On Wed, Nov 23, 2016 at 02:58:38PM -0500, Serguei Sagalovitch wrote:
We do not want to have "highly" dynamic translation due
performance cost. We need to support "overcommit" but would
like to minimize impact. To support RDMA MRs for GPU/VRAM/PCIe
device memory (which is must) we need either globally force
pinning for the scope of "get_user_pages() / "put_pages" or have
special handling for RDMA MRs and similar cases.
As I said, there is no possible special handling. Standard IB hardware
does not support changing the DMA address once a MR is created. Forget
about doing that.
Only ODP hardware allows changing the DMA address on the fly, and it
works at the page table level. We do not need special handling for
Generally it could be difficult to correctly handle "DMA in
progress" due to the facts that (a) DMA could originate from
numerous PCIe devices simultaneously including requests to
receive network data.
We handle all of this today in kernel via the page pinning mechanism.

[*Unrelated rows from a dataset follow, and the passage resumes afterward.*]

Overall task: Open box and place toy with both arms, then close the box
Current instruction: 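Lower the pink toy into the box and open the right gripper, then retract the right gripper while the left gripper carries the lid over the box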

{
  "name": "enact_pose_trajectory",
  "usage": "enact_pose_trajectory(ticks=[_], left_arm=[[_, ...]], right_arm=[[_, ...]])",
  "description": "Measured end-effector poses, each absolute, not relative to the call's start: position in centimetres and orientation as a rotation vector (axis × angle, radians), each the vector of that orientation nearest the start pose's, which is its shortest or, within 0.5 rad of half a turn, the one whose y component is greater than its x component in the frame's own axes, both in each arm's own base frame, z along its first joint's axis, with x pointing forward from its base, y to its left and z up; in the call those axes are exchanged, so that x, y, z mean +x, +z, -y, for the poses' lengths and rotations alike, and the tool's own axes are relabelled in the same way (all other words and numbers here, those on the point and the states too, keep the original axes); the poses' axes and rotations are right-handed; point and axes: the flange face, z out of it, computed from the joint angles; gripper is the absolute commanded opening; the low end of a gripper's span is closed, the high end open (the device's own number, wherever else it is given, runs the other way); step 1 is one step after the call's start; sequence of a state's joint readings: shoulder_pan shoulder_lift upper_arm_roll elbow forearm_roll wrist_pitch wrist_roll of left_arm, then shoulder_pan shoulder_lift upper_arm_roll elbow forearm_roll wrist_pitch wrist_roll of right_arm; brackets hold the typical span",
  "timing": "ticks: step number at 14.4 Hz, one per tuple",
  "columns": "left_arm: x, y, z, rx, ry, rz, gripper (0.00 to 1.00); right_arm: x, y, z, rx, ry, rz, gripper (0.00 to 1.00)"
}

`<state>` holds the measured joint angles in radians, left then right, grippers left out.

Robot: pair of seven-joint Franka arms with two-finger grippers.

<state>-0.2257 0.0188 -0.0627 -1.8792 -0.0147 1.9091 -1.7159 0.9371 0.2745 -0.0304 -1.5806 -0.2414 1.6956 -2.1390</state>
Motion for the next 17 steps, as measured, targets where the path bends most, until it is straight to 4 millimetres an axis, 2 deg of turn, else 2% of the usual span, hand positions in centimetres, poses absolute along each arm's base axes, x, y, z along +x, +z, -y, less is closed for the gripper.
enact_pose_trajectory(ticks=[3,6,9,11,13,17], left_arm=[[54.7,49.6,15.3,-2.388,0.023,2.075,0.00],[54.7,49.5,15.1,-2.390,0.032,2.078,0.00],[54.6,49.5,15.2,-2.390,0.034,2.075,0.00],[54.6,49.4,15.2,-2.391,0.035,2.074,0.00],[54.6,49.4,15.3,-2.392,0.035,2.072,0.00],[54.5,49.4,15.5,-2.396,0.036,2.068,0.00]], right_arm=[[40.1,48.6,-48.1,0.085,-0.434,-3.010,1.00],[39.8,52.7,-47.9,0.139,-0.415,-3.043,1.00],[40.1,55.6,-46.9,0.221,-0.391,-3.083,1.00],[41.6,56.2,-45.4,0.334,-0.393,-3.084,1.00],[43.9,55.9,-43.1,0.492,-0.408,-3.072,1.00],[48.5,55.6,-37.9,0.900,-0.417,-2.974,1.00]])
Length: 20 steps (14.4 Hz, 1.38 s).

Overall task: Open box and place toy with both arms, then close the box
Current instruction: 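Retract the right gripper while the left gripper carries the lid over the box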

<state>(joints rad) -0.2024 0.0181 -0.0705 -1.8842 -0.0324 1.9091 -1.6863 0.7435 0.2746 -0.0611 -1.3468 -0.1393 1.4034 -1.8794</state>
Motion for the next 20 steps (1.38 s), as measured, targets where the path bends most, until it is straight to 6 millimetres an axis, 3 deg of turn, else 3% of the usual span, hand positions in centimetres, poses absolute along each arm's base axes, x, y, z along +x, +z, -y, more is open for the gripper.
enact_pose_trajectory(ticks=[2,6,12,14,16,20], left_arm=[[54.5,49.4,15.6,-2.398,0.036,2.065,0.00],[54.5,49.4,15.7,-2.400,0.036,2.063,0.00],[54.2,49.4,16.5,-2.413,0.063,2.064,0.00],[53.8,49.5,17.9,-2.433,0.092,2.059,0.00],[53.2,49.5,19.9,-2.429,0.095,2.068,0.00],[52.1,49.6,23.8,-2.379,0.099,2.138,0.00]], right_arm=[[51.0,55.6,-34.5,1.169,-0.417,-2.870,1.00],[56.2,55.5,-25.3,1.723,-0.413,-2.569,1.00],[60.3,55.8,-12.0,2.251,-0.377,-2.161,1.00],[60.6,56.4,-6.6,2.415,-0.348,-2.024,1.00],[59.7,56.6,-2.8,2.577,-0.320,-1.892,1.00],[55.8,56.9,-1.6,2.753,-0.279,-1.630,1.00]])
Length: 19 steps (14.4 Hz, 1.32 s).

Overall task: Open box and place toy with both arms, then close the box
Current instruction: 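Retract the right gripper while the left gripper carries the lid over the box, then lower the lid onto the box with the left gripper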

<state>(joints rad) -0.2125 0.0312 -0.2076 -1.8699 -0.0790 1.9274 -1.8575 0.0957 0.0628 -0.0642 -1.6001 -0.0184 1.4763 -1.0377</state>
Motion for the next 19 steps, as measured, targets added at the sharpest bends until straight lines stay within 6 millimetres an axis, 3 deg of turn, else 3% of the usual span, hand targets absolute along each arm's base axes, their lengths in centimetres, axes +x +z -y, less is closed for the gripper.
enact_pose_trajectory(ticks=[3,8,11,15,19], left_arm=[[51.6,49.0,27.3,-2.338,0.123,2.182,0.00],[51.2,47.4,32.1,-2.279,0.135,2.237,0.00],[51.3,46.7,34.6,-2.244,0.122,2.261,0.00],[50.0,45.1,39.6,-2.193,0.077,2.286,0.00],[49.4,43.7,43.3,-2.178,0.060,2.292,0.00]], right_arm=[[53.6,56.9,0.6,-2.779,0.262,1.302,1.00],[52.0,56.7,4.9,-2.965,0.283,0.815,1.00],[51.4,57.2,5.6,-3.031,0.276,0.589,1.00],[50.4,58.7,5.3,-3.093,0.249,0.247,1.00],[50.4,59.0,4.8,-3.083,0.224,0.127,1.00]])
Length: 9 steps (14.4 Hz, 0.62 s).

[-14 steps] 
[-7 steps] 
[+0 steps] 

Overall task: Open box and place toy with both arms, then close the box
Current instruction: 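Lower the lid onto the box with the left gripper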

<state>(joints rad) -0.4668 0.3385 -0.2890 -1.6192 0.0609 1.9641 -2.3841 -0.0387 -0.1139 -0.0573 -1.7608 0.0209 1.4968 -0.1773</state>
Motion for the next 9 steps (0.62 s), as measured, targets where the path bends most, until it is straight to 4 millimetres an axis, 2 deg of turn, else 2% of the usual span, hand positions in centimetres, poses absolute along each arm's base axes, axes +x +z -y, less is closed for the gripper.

This needs to be copied into peer-peer memory and GPU memory schemes
as well. A pinned page means the DMA address channot be changed and
there is active non-CPU access to it.
Any hardware that does not support page table mirroring must go this
(b) in HSA case DMA could originated from user space without kernel
driver knowledge. So without corresponding h/w support
everywhere I do not see how it could be solved effectively.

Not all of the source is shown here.